The Hakai Oceanography Program seeks to provide fundamental, year-round, long-term physical, chemical, and biological measurements of ocean conditions on the British Columbia coast. 

Program Description

Oceanography samplingThe ocean is fundamentally tied to British Columbia’s coastal ecosystems, moderating its climate while providing habitat, nourishment and passageway for numerous species from microbes to humans. Monitoring ocean conditions therefore gives us a finger on the pulse of an essential driving force behind BC’s coastal ecosystem processes. The Hakai Institute uses its field stations as ideal platforms for this purpose. Through year-round operations we aim to provide measurements of the physical, chemical, and biological variables fundamental to essential oceanographic and food web processes. 

Core Variables

  • In situ profiles with a CTD (Conductivity, temperature, depth probe), harnessed with sensors to measure turbidity, fluorescence, photosynthetically active radiation and dissolved oxygen
  • Nutrients (nitrate, silicate & phosphate)
  • Phytoplankton biomass
  • Zooplankton abundance, biomass, and community composition
  • Stable carbon and nitrogen isotope ratios as food web tracers
  • pCO2, total CO2, aragonite saturation state, and other metrics of ocean acidification

Understanding ocean dynamics in space and time

In the short-term, the data collected tell us about important seasonal processes such as the timing of the phytoplankton bloom, the occurrence of summer upwelling that resupplies nutrients to our coastal waters, and the contribution of terrestrial runoff to marine food webs. In the long-term, the data collected will help us to detect climate driven changes in, e.g., ocean temperature and the timing and intensity of seasonal processes such as upwelling.

Oceanography graph

Seasonal cycle of phytoplankton biomass (un-calibrated chl-a) at Pruth Station, Calvert Island, showing a 3 week difference in bloom timing between 2013 and 2014.
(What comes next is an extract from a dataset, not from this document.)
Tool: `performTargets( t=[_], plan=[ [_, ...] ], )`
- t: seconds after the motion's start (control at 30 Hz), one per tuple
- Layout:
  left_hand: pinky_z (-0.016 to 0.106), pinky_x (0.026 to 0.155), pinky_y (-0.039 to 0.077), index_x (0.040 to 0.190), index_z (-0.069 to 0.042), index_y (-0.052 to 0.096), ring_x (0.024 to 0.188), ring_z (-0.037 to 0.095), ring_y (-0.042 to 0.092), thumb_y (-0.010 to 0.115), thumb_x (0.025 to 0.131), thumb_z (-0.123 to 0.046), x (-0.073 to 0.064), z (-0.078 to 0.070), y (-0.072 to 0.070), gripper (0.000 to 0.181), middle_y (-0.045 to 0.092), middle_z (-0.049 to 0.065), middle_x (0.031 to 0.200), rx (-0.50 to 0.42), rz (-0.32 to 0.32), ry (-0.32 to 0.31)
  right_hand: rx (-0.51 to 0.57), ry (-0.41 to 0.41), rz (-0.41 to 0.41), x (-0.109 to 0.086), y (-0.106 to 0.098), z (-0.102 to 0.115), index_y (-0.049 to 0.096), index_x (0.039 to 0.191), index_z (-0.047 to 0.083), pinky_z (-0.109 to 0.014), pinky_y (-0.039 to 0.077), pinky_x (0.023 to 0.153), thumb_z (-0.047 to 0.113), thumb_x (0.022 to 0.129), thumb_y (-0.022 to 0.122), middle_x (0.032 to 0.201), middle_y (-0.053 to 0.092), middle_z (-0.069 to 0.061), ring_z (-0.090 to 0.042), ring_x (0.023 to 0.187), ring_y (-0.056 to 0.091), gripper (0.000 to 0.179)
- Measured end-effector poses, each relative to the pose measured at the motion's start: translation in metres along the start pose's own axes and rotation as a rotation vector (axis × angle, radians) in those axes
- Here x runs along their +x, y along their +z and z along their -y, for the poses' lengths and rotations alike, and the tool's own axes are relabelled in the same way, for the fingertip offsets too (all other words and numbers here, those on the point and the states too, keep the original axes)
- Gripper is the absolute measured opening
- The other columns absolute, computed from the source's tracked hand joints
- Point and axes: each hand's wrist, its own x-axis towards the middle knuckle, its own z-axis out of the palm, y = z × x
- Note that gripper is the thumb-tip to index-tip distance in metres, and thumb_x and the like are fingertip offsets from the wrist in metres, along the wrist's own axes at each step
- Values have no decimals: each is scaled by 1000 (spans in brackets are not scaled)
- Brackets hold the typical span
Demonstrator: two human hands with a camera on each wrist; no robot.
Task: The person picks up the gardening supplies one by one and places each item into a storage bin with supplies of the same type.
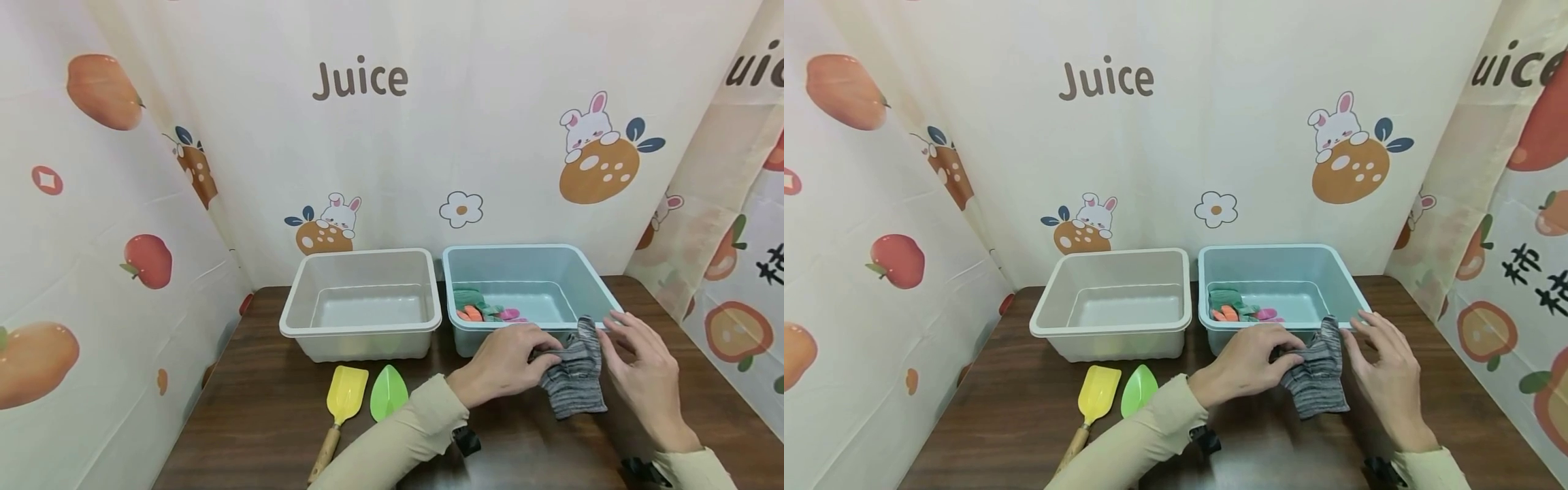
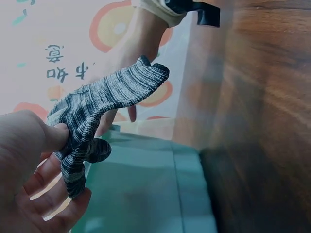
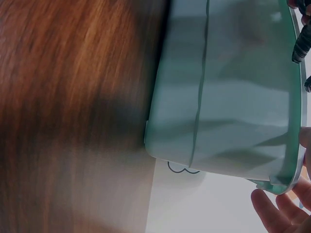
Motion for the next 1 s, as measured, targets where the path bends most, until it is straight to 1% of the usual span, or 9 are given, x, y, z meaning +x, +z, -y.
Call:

Of particular interest to us is what drives the composition, biomass and nutritional quality of the base of the food web, the microscopic phytoplankton and zooplankton that support the animals we are more familiar with, including herring, salmon, seals and whales. An important part of our research is understanding how these animals higher up the food chain are impacted by plankton dynamics, mediated by changing ocean/climatic conditions.

Program Footprint

Click the arrow on the top left to view legend. Right click on station points to view metadata.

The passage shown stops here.